Miles de millones de habitantes terrícolas. Seres pensantes en plena lucha por sobrevivir, de la manera mas satisfactoriamente posible.
Cuerpos que se mueven continuamente. Ciudades que no duermen, una humanidad al acecho continuamente para los retos que se presentan, de manera continua; nada tiene descanso y casi parece que nada tendría fin. Pero todo se acaba y cuando ese momento llega ves una vida inacabada que se acaba.
Cada movimiento individual, cada desorden colectivo; el caos global en conclusión. Y sin embargo, todo ordenado, todo jerarquizado gracias a la dimensión temporal.
Según la teoría de cuerdas son 10 las dimensiones existentes; 3 dimensiones espaciales, 6 dimensiones compactadas y 1 dimensión temporal. Quizás sea esta última la que mas relevancia tenga.
El tiempo es sin duda el telón de fondo de nuestra vida y coordina todo sin que apenas nos demos cuenta de la magnitud que tiene en nuestra vida cotidiana.
Horas, minutos, segundos, e incluso milisegundos. Marcan el ritmo, ordenan los miles de movimientos desordenados. Ese algo que consigue meter en pentagrama la melodía de la vida.
Todo avanza, el tiempo nos va empujando de manera inevitable a nuestro final, controla todo, evitando que nos salgamos de lo marcado. del guión preparado.
Celebramos el paso del tiempo (comúnmente denominado como cumpleaños), planeamos todo (es mas, consideramos la impuntualidad una falta de respeto U_U y nos desesperamos cuando alguien tarda en llegar), calculamos el tiempo que tardamos en hacer cualquier cosa. En fin, empieza a apestar este sobre control temporal.
Y claro, para emplear esta esfera temporal se necesitaba de un objeto. El reloj. Los hay de todo tipo y color: de cuerda, analógicos, nucleares, digitales, de arena, solares, de péndulo…. Y todos con un mismo propósito, marcar el tiempo.
En cierto modo es la dimensión mas vital; porque nos hemos convertido en seres dependientes de ella, y eso que podríamos subsistir perfectamente sin ella, es mas, incluso estaríamos mejor. Y es al hombre/mujer de ahora no le basta con saber si es de día o de noche y cubrir sus necesidades vitales cuando le plazca, necesita precisión a la hora de ejecutar sus acciones; porque el mundo le exige precisión.
¿El problema? Que sin que nos demos cuenta el tiempo se está convirtiendo en un impedimento importante. Vivimos de guión, nadando entre planes y correteando entre propósitos. Con esto que quiero decir; que el tiempo (y en consecuencia las prisas que este provoca) nos ha absorbido en su espiral dejándonos sin tiempo para ser nosotros mismos.

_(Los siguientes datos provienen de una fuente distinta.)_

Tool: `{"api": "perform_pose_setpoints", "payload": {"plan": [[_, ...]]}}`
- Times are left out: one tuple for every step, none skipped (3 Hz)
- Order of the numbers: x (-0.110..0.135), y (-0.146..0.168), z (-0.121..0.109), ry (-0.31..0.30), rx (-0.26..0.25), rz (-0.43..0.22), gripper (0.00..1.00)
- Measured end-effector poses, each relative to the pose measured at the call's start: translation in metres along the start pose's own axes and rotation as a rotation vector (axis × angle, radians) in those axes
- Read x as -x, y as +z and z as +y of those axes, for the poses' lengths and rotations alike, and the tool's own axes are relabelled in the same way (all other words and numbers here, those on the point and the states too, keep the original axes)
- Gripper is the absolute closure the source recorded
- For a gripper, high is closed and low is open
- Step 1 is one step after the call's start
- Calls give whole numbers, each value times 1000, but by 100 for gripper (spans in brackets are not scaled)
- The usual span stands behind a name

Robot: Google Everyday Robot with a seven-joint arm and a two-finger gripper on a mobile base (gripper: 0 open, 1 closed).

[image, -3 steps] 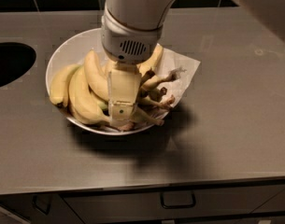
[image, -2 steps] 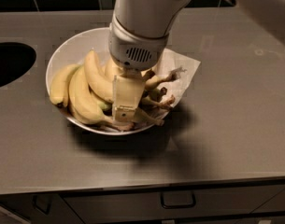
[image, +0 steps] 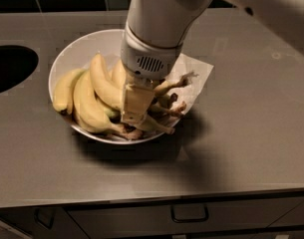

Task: Pick banana from white bowl

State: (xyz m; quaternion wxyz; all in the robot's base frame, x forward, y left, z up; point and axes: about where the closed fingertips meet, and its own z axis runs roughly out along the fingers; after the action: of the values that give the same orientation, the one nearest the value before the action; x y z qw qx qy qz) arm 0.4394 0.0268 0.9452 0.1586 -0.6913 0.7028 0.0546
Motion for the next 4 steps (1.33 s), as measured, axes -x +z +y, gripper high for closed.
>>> {"api": "perform_pose_setpoints", "payload": {"plan": [[6,-13,1,10,-17,19,38],[11,-30,3,14,-48,37,38],[12,-35,4,20,-58,44,37],[11,-35,4,21,-58,44,39]]}}
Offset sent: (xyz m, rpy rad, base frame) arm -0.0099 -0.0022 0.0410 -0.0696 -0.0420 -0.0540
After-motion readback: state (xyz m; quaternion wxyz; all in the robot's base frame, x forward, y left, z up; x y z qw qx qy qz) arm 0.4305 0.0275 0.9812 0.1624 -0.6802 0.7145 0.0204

Y siendo así como podemos decir que tenemos todo el tiempo del mundo por delante, cuando en realidad nos pisa los talones por detrás. O afirmar que somos libres cuando dependemos completamente del tiempo.

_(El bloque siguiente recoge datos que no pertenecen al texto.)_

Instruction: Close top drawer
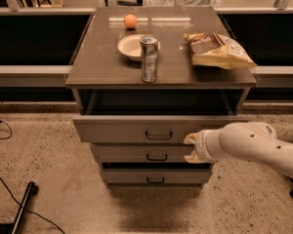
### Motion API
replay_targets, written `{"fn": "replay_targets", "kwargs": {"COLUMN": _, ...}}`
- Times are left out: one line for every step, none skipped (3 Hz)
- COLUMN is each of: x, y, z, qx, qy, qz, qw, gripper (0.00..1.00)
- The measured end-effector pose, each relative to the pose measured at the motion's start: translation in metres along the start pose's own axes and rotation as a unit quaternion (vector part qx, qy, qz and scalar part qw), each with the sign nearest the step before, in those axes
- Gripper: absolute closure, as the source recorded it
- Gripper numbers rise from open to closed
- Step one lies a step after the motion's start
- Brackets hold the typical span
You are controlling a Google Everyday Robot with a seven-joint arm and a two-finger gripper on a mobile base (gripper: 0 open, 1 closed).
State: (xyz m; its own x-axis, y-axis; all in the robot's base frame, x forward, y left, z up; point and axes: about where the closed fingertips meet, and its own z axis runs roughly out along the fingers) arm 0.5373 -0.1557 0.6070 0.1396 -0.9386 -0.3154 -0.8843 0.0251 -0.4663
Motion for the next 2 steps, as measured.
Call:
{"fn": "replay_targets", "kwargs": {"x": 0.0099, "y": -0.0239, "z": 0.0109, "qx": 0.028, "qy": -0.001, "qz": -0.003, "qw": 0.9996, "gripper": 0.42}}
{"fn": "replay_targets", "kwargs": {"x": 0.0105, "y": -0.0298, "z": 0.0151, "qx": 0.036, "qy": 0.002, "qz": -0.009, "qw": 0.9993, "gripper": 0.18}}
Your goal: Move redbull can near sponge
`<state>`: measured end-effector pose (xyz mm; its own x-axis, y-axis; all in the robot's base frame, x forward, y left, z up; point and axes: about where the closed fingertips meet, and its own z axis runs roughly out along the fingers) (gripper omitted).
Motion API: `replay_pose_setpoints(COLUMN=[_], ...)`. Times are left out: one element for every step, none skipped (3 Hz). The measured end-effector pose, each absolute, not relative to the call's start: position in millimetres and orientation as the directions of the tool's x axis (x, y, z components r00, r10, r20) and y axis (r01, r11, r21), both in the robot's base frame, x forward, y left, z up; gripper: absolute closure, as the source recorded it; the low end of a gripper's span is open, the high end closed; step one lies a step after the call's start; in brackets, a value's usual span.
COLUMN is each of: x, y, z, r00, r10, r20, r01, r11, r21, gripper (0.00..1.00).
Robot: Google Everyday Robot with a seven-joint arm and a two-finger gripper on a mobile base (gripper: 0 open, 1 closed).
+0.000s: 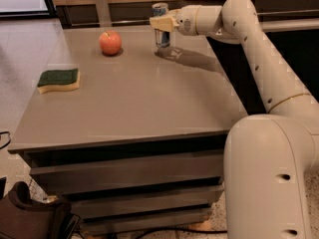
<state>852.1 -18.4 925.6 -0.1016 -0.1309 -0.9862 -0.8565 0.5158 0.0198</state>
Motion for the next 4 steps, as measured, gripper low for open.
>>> replay_pose_setpoints(x=[828.1,797.3,764.5,736.9], y=[0.5,22.8,54.7,91.2], z=[961.5,999.0,1016.7,996.4], r00=[-0.076,-0.04,-0.01,-0.03], r10=[-0.204,-0.226,-0.195,-0.156], r20=[-0.976,-0.973,-0.981,-0.987], r01=[-0.851,-0.836,-0.825,-0.842], r11=[0.523,0.541,0.556,0.536], r21=[-0.043,-0.091,-0.102,-0.06], gripper=[1.0,1.0,1.0,1.0])
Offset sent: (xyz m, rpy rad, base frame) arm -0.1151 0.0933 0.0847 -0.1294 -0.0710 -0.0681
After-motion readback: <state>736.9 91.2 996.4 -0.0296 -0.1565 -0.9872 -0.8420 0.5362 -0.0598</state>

En esta fantasía de la vida, llena de dolor, hastió, pesadumbres; no nos podemos permitir (y nunca mejor dicho) perder un solo segundo.

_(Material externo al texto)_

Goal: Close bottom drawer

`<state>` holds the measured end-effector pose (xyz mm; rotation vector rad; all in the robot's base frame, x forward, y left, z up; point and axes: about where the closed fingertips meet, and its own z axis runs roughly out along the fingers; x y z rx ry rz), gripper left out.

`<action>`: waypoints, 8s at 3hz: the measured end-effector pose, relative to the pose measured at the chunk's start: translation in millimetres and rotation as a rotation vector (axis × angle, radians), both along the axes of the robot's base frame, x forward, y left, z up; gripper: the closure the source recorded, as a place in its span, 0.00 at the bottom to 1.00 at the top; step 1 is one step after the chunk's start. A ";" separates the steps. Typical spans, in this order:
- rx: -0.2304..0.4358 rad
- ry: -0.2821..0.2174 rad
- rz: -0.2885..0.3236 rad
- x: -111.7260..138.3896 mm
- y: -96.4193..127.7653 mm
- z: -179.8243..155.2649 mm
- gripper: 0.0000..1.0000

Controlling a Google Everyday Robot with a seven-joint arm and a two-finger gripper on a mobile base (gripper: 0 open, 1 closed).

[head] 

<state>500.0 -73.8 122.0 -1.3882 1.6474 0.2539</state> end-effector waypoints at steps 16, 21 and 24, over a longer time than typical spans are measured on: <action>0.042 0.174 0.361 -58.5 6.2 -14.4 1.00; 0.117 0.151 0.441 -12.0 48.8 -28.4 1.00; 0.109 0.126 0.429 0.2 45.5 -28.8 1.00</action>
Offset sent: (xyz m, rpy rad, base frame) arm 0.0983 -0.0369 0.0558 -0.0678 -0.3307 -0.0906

Nacemos, y tenemos una presencia limitada en este planeta. Limitada y de desconocida duración para nosotros. Y si llegamos aquí para ser conseguir nuestros propósitos, sean cuales sean, no nos merece la pena atarnos a condiciones para conseguirlo. Condiciones que acaban convirtiéndose en entretenimientos en nuestro camino para llegar a nuestro destino.
Quizás la atadura principal sea esa, el tiempo. Probemos a vivir dos días apartados del tiempo y sus ataduras, es difícil; lo sé, pero quizás sea está la única manera de vivir libremente y por lo consiguiente, ser felices.

¿Yo? Algún día (lo mas pronto posible) habré reunido todo lo necesario y todos me desearán lejos lo necesario como para vivir sin tiempo.
Algún día probaré como es eso de vivir, como sabe ser feliz.